In this exercise, return the whole listing exactly, excluding any images.

Data extract Block Start

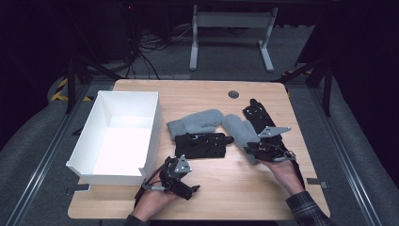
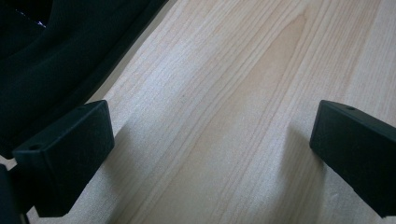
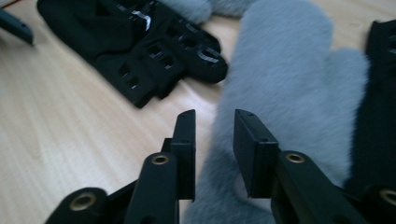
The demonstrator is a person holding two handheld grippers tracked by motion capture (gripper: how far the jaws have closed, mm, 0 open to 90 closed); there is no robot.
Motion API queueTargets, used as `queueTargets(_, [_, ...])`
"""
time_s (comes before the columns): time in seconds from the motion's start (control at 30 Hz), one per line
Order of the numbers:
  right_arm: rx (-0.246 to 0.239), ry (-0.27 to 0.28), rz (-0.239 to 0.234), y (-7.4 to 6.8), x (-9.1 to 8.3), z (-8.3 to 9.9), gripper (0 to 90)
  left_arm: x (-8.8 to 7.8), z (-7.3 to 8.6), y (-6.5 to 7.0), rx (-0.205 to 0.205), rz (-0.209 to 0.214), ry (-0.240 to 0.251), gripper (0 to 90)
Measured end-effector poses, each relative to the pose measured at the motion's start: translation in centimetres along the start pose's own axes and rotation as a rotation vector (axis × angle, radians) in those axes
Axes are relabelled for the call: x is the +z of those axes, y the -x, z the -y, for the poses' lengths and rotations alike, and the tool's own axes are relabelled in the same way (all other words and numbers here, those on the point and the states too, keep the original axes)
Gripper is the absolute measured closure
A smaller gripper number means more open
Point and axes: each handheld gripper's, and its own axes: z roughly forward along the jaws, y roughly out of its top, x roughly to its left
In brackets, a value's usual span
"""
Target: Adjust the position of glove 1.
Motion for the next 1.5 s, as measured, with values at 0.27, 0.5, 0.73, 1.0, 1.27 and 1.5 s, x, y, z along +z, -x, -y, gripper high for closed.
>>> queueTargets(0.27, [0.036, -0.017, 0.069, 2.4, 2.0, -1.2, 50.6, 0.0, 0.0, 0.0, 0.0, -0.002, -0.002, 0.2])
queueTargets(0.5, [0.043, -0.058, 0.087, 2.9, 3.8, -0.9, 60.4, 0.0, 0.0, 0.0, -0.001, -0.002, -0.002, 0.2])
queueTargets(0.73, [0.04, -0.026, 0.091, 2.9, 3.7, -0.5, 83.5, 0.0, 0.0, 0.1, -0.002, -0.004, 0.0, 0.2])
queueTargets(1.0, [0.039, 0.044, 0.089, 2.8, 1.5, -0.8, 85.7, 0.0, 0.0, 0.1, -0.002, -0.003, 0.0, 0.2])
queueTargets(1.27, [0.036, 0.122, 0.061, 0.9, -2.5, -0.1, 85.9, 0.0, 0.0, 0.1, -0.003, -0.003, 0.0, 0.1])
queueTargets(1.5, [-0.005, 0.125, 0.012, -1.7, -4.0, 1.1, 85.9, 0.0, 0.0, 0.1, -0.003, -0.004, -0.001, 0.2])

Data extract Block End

* [Response for this exercise]:
The demonstrator is a person holding two handheld grippers tracked by motion capture (gripper: how far the jaws have closed, mm, 0 open to 90 closed); there is no robot.
Motion API queueTargets, used as `queueTargets(_, [_, ...])`
"""
time_s (comes before the columns): time in seconds from the motion's start (control at 30 Hz), one per line
Order of the numbers:
  right_arm: rx (-0.246 to 0.239), ry (-0.27 to 0.28), rz (-0.239 to 0.234), y (-7.4 to 6.8), x (-9.1 to 8.3), z (-8.3 to 9.9), gripper (0 to 90)
  left_arm: x (-8.8 to 7.8), z (-7.3 to 8.6), y (-6.5 to 7.0), rx (-0.205 to 0.205), rz (-0.209 to 0.214), ry (-0.240 to 0.251), gripper (0 to 90)
Measured end-effector poses, each relative to the pose measured at the motion's start: translation in centimetres along the start pose's own axes and rotation as a rotation vector (axis × angle, radians) in those axes
Axes are relabelled for the call: x is the +z of those axes, y the -x, z the -y, for the poses' lengths and rotations alike, and the tool's own axes are relabelled in the same way (all other words and numbers here, those on the point and the states too, keep the original axes)
Gripper is the absolute measured closure
A smaller gripper number means more open
Point and axes: each handheld gripper's, and its own axes: z roughly forward along the jaws, y roughly out of its top, x roughly to its left
In brackets, a value's usual span
"""
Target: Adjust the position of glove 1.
Motion for the next 1.5 s, as measured, with values at 0.27, 0.5, 0.73, 1.0, 1.27 and 1.5 s, x, y, z along +z, -x, -y, gripper high for closed.
>>> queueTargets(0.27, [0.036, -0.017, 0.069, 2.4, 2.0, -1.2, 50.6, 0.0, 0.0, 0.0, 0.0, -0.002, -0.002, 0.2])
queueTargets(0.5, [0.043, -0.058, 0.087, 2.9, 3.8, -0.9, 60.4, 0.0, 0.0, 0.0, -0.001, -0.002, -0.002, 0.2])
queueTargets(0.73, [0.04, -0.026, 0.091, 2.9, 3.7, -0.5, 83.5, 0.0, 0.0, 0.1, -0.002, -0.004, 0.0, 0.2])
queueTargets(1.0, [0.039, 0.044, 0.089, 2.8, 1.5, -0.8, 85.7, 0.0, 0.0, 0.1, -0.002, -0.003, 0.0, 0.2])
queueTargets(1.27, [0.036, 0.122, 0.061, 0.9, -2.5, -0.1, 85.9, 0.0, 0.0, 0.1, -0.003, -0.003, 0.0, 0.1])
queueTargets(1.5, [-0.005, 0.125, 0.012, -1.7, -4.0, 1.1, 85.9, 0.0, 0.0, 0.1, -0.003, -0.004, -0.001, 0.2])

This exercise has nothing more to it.